● **Description of the task**
From the first line to the last, retype the listing without any alteration.

━━ Raw data

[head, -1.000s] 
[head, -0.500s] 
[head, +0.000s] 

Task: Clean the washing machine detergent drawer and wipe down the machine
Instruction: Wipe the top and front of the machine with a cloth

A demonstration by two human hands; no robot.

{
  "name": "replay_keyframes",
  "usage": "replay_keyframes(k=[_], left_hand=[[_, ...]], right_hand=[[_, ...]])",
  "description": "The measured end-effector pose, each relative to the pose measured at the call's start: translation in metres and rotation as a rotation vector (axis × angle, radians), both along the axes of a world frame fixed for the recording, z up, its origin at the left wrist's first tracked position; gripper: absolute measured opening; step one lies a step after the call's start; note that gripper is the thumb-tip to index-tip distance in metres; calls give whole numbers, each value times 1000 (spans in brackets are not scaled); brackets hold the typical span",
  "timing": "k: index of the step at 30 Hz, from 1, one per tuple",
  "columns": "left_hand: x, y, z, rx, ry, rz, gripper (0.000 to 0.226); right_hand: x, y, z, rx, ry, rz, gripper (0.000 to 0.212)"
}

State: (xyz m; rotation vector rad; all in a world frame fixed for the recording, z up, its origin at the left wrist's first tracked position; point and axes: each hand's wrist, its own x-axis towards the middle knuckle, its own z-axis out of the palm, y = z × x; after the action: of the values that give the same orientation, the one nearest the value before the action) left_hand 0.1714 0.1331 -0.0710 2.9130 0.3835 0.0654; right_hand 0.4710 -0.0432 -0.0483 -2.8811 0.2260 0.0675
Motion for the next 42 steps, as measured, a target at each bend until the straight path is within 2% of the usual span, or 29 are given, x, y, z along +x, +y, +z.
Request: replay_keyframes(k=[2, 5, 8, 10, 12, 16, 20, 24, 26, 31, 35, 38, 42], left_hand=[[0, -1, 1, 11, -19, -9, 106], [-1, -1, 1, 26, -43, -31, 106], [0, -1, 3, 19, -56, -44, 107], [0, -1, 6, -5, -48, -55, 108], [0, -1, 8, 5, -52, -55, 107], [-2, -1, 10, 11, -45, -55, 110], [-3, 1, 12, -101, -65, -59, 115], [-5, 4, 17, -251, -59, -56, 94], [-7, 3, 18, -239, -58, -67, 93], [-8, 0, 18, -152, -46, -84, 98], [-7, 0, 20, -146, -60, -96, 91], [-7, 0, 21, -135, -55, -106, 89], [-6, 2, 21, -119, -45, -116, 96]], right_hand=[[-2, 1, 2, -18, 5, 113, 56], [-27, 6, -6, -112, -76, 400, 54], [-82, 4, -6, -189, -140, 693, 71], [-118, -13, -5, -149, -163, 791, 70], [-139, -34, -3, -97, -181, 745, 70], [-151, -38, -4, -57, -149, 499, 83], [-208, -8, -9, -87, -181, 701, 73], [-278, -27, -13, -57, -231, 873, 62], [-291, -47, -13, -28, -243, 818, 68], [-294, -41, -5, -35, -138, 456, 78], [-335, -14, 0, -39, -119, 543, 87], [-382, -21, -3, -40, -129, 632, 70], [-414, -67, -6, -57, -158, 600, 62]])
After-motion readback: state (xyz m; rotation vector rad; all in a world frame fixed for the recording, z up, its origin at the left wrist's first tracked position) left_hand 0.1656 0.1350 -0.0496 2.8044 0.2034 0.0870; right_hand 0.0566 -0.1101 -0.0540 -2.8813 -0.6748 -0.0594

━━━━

● **Task response**
[head, -1.000s] 
[head, -0.500s] 
[head, +0.000s] 

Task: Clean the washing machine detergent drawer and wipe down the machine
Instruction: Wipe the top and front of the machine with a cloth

A demonstration by two human hands; no robot.

{
  "name": "replay_keyframes",
  "usage": "replay_keyframes(k=[_], left_hand=[[_, ...]], right_hand=[[_, ...]])",
  "description": "The measured end-effector pose, each relative to the pose measured at the call's start: translation in metres and rotation as a rotation vector (axis × angle, radians), both along the axes of a world frame fixed for the recording, z up, its origin at the left wrist's first tracked position; gripper: absolute measured opening; step one lies a step after the call's start; note that gripper is the thumb-tip to index-tip distance in metres; calls give whole numbers, each value times 1000 (spans in brackets are not scaled); brackets hold the typical span",
  "timing": "k: index of the step at 30 Hz, from 1, one per tuple",
  "columns": "left_hand: x, y, z, rx, ry, rz, gripper (0.000 to 0.226); right_hand: x, y, z, rx, ry, rz, gripper (0.000 to 0.212)"
}

State: (xyz m; rotation vector rad; all in a world frame fixed for the recording, z up, its origin at the left wrist's first tracked position; point and axes: each hand's wrist, its own x-axis towards the middle knuckle, its own z-axis out of the palm, y = z × x; after the action: of the values that give the same orientation, the one nearest the value before the action) left_hand 0.1714 0.1331 -0.0710 2.9130 0.3835 0.0654; right_hand 0.4710 -0.0432 -0.0483 -2.8811 0.2260 0.0675
Motion for the next 42 steps, as measured, a target at each bend until the straight path is within 2% of the usual span, or 29 are given, x, y, z along +x, +y, +z.
Request: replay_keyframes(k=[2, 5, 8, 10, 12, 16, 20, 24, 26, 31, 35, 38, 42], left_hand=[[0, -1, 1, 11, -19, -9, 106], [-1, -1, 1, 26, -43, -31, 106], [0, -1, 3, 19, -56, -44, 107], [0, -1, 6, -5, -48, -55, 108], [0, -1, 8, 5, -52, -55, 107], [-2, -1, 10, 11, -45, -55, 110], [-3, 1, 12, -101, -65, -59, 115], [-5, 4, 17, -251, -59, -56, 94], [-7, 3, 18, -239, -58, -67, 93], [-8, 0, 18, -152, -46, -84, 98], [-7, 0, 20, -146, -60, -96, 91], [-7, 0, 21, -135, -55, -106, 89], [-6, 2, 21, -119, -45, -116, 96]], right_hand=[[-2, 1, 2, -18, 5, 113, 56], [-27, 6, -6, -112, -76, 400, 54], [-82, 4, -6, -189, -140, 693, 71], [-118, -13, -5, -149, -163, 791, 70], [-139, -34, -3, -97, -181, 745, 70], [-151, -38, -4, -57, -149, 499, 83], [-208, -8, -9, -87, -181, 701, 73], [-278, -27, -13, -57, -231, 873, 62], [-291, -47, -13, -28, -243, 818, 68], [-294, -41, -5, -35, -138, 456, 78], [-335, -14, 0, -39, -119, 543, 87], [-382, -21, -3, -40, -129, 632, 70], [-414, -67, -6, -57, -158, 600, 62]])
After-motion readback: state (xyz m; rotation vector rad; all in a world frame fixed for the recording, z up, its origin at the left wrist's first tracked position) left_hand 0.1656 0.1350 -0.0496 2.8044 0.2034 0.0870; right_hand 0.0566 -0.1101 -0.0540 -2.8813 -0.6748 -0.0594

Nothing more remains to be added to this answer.